Kooperatifin fahri danışmanlığını yapan Yaşar Kars tarafından yapılan çalışma sırasında ortaya çıkan tarihi küp ve hikayesi, bölgede bal üretiminin yaşam içerisindeki önemli yeri belirtiliyor. Konuyla ilgili açıklama yapan Kars," Taşlıca köyünde bulunan mahallelerde, 40-85 yaş aralığında olan değişik kişilerle birebir yapılan görüşmelerde, 5-6 kuşak öncesinden arıcılığın yapıldığı, alınan bilgiler doğrultusunda görülmekte. Bu duruma göre, bölgede arıcılığın bilinen geçmişinin 250-300 yıllık tarihe sahip olduğu ortaya çıkıyor. Küp ise hikayesiyle bölgede ki aracılığın asırlardır yapıldığını kanıtlıyor" dedi.
"Bal küpüne gözümüz gibi bakıyoruz"
Küpün dördüncü kuşak sahibi Nurettin Paçacı ise, söz konusu bal küpünün yapım tarihini bilmediklerini, halen kendi ailesinde bulunan bu küpün, dedesinin babası tarafından Osmanlı-Rus savaşı döneminde kullanıldığını ifade etti. Paçacı, "Köyümüzde arıcılık bizim bildiğimiz kadarıyla 6 kuşak eskiye dayanmaktadır. Tarihini bilmediğimiz arılıklar vadi içerisinde bulunmaktadır. İyi bir vadi araştırılması yapılırsa, buradaki üretimin daha da eski tarihlere gideceğini tahmin ediyorum. Bu anlamda bu bal küpüne de gözümüz gibi bakarak saklıyoruz. Bu bizim aynı zamanda geçmişimiz ve tarihimiz. Dedemin babası tarafından kullanıldığını biliyoruz. Osmanlı-Rus Savaşı döneminde köyümüzden göçmek, hatta kaçmak zorunda kalan aileler olmuş. Bizim ailemiz de bunlardan biridir" diye konuştu.
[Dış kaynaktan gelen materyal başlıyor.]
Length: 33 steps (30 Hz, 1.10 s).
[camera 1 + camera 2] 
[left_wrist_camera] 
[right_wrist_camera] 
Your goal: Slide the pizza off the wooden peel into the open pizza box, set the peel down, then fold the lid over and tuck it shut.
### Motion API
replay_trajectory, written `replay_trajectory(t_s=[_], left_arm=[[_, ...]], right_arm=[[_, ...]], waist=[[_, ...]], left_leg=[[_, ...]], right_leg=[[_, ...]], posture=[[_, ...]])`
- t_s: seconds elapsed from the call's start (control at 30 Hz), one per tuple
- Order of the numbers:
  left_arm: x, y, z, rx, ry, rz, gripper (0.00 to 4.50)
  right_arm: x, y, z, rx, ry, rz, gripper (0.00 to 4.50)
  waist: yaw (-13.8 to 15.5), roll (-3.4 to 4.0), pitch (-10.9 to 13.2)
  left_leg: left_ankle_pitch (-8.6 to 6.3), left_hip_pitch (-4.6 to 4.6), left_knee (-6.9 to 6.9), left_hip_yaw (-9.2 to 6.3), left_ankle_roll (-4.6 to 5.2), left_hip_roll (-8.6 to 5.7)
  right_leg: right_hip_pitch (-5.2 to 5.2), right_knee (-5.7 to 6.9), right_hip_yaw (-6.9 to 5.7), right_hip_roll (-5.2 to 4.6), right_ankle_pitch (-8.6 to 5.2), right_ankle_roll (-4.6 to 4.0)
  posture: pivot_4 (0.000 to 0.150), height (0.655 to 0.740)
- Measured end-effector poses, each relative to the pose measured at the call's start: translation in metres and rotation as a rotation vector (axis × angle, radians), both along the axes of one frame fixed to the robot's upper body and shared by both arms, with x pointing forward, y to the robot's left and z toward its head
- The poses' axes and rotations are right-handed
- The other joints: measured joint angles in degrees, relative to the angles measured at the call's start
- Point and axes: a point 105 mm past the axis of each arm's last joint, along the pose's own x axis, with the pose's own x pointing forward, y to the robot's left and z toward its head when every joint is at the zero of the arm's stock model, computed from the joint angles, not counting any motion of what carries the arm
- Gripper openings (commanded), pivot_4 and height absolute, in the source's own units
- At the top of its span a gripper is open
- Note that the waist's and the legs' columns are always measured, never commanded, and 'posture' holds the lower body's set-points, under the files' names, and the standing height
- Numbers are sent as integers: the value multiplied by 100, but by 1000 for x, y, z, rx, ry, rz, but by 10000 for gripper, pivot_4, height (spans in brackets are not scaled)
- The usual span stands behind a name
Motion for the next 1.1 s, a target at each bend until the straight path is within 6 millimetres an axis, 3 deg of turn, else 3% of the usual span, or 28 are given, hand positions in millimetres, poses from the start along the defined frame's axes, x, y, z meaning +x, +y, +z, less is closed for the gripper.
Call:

"Bal küpü atalarımı yaşama bağlamış"
Balın besin olarak çok dayanıklı olduğunu ve uygun şartlarda çok uzun yıllar saklanabildiğini kaydeden Paçacı "Bu düşünceyle, hem taşıma zorluğu hem de belki bir gün geri gelirsek işimize yarar düşüncesiyle, yaklaşık 150 okka bal alan bu küp, bal doldurularak bir mağaraya saklanmış ve ailenin geri geldiğinde tam anlamıyla yaşama tutunma, hatta dedemin anlattığına göre açlıktan ölmemelerini sağlamıştır. Ailemizle geri gelen birkaç aile de bu besinle günlerce açlığını gidermiştir. Ailemizde 15-20 yıl öncesine kadar kullanılan ve hala kullanılabilir durumda olan bu küpün, bizdeki manevi değeri çok yüksektir. ve hala evimizin ambarında başköşede durmaktadır. Çünkü bu küp, içindeki balla besinle birçok insanın hayatını kurtarmıştır" ifadelerini kullandı.
Öte yandan küp aynı zamanda, etnografik eser niteliğiyle, Arkeolog ve Sanat Tarihçi Dr. Osman Aytekin tarafından da raporlandığı bildirildi.